→ Task goal:
Stop after the line containing "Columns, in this"; retype every line of the data before it exactly, starting from the first.

### Data provided

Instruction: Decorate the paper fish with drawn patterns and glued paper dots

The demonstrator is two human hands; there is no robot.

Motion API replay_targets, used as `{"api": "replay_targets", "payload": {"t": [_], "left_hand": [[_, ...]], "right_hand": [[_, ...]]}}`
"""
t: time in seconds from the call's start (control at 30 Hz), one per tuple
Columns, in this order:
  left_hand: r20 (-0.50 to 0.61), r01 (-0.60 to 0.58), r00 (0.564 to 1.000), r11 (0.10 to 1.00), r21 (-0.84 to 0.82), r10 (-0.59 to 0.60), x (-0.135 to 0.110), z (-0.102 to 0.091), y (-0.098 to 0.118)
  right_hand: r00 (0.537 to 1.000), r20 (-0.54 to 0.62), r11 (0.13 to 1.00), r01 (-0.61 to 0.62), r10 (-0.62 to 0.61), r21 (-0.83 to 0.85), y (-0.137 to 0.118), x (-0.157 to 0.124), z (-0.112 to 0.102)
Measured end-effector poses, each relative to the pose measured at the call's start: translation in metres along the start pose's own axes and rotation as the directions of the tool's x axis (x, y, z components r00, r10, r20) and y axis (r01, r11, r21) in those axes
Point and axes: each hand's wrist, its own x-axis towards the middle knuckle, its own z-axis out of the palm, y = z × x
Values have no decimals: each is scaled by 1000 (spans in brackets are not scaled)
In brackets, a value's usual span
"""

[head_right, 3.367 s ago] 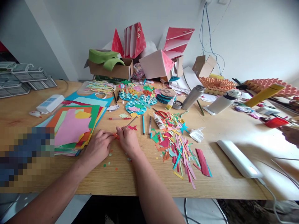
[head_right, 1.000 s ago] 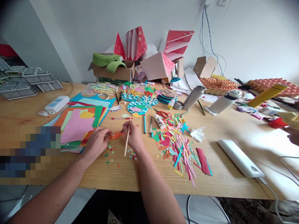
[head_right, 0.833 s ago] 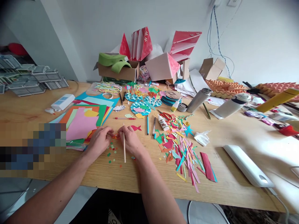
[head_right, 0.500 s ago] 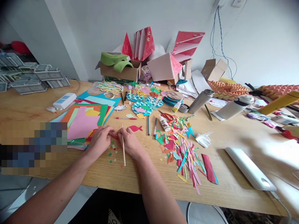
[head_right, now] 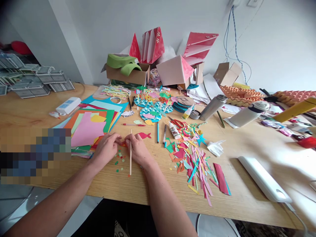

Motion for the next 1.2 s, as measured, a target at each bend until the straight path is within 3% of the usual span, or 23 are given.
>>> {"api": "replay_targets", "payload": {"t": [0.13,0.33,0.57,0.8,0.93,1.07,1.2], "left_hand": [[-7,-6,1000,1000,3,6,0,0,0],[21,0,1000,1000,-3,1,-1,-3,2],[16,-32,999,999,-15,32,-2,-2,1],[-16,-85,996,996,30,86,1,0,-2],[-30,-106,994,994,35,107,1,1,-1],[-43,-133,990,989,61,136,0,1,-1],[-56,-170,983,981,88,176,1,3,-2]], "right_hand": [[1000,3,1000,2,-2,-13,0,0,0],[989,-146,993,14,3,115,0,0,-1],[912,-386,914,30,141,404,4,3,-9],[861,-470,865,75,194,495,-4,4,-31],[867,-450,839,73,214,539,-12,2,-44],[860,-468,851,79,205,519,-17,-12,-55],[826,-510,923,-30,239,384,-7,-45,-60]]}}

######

→ Exercise output:
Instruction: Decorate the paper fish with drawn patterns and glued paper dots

The demonstrator is two human hands; there is no robot.

Motion API replay_targets, used as `{"api": "replay_targets", "payload": {"t": [_], "left_hand": [[_, ...]], "right_hand": [[_, ...]]}}`
"""
t: time in seconds from the call's start (control at 30 Hz), one per tuple
Columns, in this order:

That completes the response to the exercise.